Config.set_library_file("/cygdrive/d/opt/winlibs-mingw64-13.2/bin/libclang.dll");
index = Index.create()
# Parse the C source code.
tu = index.parse("test.c");
# Stop if there were syntax errors.
if len(tu.diagnostics) > 0:
for d in tu.diagnostics:
print(d)
sys.exit(2)
# Parse was successful.
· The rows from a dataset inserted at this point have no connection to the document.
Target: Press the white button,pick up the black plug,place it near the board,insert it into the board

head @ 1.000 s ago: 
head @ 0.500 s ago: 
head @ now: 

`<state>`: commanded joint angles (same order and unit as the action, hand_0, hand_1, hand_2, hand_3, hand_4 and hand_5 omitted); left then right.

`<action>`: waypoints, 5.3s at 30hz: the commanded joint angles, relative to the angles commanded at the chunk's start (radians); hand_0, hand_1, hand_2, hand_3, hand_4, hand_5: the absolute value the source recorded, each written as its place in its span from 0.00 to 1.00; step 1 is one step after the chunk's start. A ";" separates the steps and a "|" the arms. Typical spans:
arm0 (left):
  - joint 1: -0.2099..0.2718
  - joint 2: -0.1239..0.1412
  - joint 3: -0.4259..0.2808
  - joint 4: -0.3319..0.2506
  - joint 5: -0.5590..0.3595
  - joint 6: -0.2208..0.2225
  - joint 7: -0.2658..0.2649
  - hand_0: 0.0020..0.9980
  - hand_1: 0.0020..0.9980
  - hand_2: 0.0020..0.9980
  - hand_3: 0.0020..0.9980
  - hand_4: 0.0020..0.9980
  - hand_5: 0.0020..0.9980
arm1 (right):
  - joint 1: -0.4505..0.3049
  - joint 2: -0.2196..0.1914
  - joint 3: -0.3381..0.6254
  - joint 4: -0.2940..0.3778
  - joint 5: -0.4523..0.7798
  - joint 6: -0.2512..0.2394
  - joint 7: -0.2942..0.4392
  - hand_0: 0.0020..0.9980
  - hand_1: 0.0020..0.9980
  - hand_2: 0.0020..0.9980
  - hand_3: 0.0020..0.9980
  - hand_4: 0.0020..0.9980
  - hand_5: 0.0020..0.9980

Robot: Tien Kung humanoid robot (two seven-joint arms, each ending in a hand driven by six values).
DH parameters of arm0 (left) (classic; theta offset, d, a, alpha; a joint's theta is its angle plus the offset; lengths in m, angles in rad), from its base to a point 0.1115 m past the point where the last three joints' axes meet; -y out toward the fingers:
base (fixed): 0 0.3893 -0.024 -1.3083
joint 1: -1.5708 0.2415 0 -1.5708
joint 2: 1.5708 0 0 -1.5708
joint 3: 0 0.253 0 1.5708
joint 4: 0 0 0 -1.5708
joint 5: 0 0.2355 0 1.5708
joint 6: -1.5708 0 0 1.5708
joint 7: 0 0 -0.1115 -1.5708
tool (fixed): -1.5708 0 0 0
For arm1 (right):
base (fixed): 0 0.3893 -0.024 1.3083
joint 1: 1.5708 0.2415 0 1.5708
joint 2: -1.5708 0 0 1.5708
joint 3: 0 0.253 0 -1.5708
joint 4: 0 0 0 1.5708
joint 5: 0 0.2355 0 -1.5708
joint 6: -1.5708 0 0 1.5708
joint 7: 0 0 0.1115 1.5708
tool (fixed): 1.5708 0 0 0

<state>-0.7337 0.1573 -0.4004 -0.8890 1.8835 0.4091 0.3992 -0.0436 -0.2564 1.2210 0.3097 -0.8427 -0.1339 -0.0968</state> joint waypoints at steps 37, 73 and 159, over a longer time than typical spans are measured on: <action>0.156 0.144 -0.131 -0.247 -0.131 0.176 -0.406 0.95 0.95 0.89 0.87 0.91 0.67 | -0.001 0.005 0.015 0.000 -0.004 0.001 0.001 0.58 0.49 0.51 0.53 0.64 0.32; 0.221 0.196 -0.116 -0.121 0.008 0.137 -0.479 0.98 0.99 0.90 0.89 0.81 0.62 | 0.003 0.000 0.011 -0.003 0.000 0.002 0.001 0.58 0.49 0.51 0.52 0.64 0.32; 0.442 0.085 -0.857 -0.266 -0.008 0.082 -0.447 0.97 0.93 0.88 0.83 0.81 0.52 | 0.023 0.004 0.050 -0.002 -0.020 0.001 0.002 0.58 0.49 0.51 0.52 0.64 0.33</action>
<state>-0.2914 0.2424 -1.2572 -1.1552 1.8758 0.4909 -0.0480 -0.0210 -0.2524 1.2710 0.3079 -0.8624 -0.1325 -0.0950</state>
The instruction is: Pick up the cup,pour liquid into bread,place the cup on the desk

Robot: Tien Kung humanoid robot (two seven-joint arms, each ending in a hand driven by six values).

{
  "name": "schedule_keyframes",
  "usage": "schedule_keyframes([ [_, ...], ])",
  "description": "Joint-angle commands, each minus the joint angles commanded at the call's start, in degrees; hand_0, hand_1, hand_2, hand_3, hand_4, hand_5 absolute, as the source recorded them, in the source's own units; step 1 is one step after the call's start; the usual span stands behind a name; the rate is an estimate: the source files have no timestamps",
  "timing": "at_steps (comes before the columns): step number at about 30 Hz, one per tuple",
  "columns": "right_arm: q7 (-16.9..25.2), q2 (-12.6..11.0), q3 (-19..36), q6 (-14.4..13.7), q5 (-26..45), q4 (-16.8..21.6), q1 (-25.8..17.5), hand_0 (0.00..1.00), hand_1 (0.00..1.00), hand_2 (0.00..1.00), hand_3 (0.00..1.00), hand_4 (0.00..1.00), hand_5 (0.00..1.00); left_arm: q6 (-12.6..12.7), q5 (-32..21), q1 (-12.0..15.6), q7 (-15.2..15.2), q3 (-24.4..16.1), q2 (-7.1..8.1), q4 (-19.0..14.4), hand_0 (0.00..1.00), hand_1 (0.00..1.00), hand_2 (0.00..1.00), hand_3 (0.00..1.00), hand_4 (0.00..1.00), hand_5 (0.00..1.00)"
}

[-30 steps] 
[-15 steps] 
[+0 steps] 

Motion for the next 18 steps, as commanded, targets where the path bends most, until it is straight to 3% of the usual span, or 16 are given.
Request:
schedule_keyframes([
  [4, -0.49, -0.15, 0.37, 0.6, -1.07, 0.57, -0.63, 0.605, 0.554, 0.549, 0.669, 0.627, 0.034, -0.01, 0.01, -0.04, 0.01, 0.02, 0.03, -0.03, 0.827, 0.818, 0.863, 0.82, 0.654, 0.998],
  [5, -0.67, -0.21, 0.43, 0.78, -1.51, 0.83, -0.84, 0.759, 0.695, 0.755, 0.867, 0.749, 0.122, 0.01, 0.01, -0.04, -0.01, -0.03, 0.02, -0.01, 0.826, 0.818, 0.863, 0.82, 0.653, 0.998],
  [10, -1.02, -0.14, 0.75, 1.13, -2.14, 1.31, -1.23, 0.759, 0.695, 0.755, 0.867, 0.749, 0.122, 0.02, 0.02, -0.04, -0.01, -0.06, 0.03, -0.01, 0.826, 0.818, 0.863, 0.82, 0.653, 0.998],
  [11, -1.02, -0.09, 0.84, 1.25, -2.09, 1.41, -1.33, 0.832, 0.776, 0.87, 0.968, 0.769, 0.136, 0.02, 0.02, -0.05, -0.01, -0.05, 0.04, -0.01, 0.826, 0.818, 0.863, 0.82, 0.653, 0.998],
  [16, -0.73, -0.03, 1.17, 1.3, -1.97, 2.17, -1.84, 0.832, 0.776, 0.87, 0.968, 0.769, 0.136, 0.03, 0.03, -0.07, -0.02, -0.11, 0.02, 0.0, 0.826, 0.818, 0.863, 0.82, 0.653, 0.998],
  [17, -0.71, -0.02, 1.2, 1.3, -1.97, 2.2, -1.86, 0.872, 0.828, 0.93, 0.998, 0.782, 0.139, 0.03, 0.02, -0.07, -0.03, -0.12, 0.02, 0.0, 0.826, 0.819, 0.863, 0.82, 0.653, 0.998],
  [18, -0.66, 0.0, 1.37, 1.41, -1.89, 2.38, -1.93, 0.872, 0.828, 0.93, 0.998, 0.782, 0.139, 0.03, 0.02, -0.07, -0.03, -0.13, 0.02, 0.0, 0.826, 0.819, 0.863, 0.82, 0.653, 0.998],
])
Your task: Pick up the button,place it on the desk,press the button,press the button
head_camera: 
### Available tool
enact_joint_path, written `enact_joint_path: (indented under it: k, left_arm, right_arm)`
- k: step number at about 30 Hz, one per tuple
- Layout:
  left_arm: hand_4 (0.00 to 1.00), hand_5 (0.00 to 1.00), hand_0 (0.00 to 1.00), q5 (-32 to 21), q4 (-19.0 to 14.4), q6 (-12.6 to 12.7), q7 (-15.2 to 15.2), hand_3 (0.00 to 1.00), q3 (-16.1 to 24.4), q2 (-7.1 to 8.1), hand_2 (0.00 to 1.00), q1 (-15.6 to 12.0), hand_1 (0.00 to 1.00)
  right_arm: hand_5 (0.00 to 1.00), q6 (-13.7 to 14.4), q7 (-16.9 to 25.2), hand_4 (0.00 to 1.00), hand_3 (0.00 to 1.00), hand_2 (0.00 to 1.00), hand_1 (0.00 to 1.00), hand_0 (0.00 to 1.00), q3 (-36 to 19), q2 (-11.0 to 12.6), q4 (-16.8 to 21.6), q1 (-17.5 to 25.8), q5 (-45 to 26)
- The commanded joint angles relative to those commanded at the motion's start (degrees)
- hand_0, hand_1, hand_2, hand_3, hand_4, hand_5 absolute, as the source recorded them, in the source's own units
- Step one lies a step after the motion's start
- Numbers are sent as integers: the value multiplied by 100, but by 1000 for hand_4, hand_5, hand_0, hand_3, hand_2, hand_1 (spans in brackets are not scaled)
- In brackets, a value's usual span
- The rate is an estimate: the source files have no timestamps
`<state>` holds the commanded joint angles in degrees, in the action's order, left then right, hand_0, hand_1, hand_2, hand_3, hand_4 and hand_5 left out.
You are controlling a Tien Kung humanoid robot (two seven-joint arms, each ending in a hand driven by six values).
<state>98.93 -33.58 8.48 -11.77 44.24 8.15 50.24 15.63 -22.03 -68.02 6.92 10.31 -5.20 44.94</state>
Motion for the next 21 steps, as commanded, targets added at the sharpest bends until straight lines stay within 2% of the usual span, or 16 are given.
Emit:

Inspect the AST.
print_decl_details(tu.cursor, {}, 0)
main()
# EOF
When run with test.c containing:
typedef struct {
void (*f)(int x, int y);
} vtable_t;
it prints:
CursorKind.TRANSLATION_UNIT at 0:0
spelling: test.c
type:
kind: TypeKind.INVALID
CursorKind.STRUCT_DECL at 1:9
spelling: vtable_t
type:
kind: TypeKind.RECORD
CursorKind.FIELD_DECL at 2:10
spelling: f
type:
kind: TypeKind.POINTER
pointee:
kind: TypeKind.FUNCTIONPROTO
return type:
kind: TypeKind.VOID <--- return type
parameter types:
kind: TypeKind.INT
kind: TypeKind.INT
CursorKind.PARM_DECL at 2:17
spelling: x <--- param 1 name
type:
kind: TypeKind.INT <--- param 1 type
CursorKind.PARM_DECL at 2:24
spelling: y <--- param 2 name
type:
kind: TypeKind.INT <--- param 2 type
CursorKind.TYPEDEF_DECL at 3:3
spelling: vtable_t
type:
kind: TypeKind.TYPEDEF
CursorKind.STRUCT_DECL at 1:9 (already printed)
The reason the above program uses the already_printed mechanism is to
avoid printing the structure declaration twice. The fact that it
appears twice in the AST is due to a quirk in how Clang represents the
typedef struct idiom and then how the C API exposes it (ordinarily,
the Abstract Syntax Tree is, in fact, a tree).